From 2012-2016, a documentation project was done on the signing of deaf people in the area around Bandiagara and Douentza, again resulting in an annotated video corpus of the varieties encountered based on recordings of deaf signers. There are notable differences in lexicon with the Bamako variety. Various villages around Douentza have a higher incidence of deafness, mainly as a result of meningitis and hereditary deafness. There seems to be regular contact between the deaf people in the villages and deaf people living in Douentza. As a result, there notable lexical similarities between their varieties, such as the terms used to denote colors.
A family sign language which had independently evolved was found in the village of Berbey. For a more extensive report of deaf signers and signing in and around Douentza and in Berbey.
Deaf Organizations In Country
- Association Malienne pour les Sourds (AMASOURDS)
Overview of Interpreting Services
Interpreting services are a major challenge in Mali, with few interpreters and no formal training for them. Bala Keita, director of the first school for the deaf, is providing interpretation of the news on television.

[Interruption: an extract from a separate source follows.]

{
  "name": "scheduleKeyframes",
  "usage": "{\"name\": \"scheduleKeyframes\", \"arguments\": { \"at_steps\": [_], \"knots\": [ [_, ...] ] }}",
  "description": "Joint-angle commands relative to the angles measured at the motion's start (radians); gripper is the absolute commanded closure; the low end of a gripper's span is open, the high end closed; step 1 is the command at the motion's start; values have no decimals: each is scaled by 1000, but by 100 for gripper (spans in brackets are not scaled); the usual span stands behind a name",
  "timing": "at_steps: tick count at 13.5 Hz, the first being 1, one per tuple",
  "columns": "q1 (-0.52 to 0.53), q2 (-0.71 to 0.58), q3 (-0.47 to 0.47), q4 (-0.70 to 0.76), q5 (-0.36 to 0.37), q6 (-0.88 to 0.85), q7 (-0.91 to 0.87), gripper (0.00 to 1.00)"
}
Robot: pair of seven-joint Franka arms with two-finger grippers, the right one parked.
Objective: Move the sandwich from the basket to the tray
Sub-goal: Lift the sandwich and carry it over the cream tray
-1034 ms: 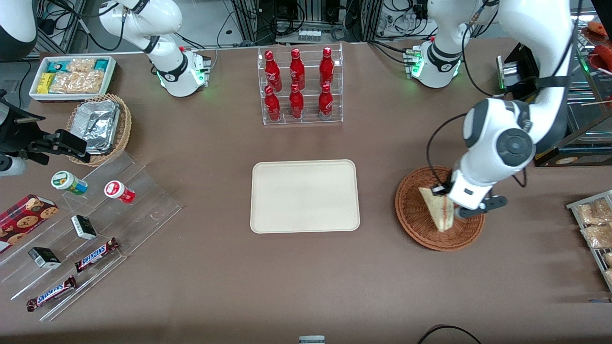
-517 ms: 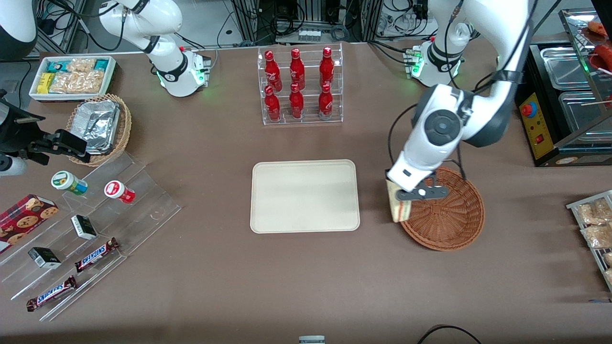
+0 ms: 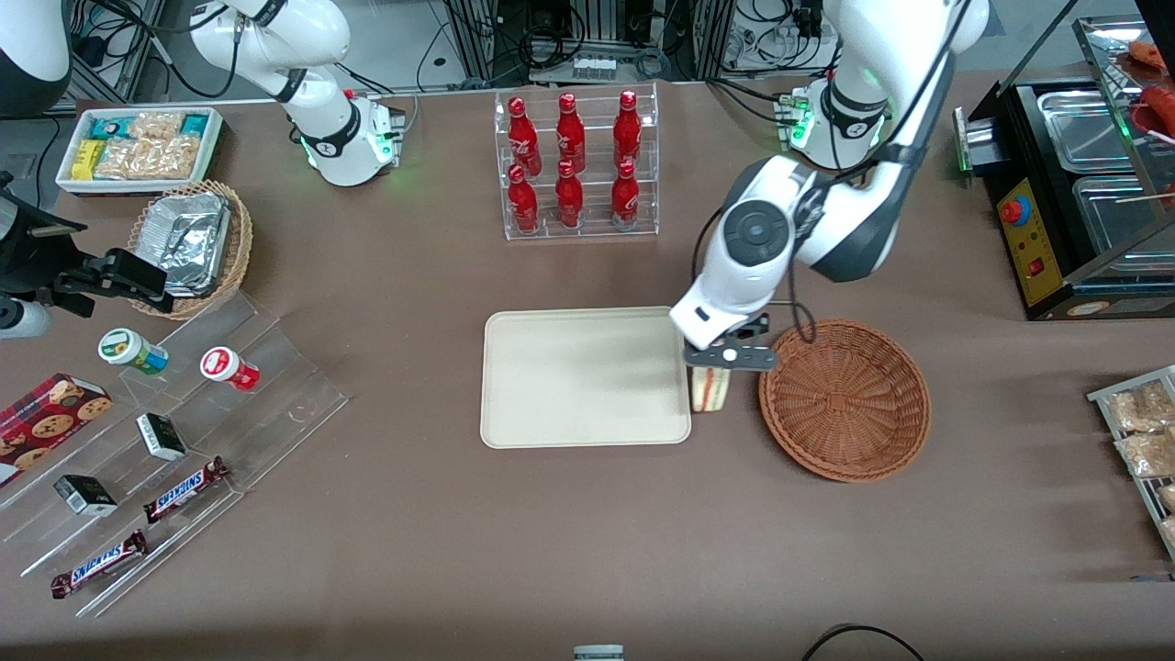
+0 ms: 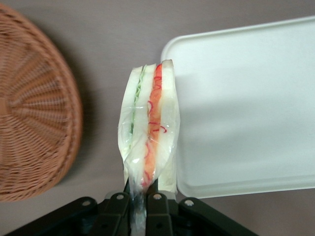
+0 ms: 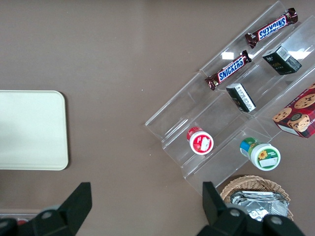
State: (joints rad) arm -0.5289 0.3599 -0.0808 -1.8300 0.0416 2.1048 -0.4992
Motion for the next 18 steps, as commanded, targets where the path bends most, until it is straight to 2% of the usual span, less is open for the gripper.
{"name": "scheduleKeyframes", "arguments": {
  "at_steps": [1,9,18],
  "knots": [
    [-69,106,12,121,8,-25,-56,100],
    [-111,266,12,314,17,-65,-125,100],
    [-132,333,13,359,15,-62,-174,100]
  ]
}}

Nyst, V., K. Sylla and M. Magassouba. 2012. Deaf signers in the Dogon, a rural area in Mali. In Sign languages in village communities: Anthropological and linguistic insights, eds. U. Zeshan and C. de Vos, 251-276. Sign Language Typology Series 4. Berlin: Mouton de Gruyter.
Dupont, E. (2007) Bobo in Bamako. Deaf Community: Hippodrome’s LÉcole pour des Deficients Auditifs. Unpublished paper. School for International Training.
Nyst, Victoria (2015) The Sign Language Situation in Mali. Sign Language Studies Vol. 15, No. 2 (Winter 2015), pp. 126-150
Pinsonneault, D. (1999) Lexique des signes utilisées par les sourds au Mali. Mali: Editions Donniya.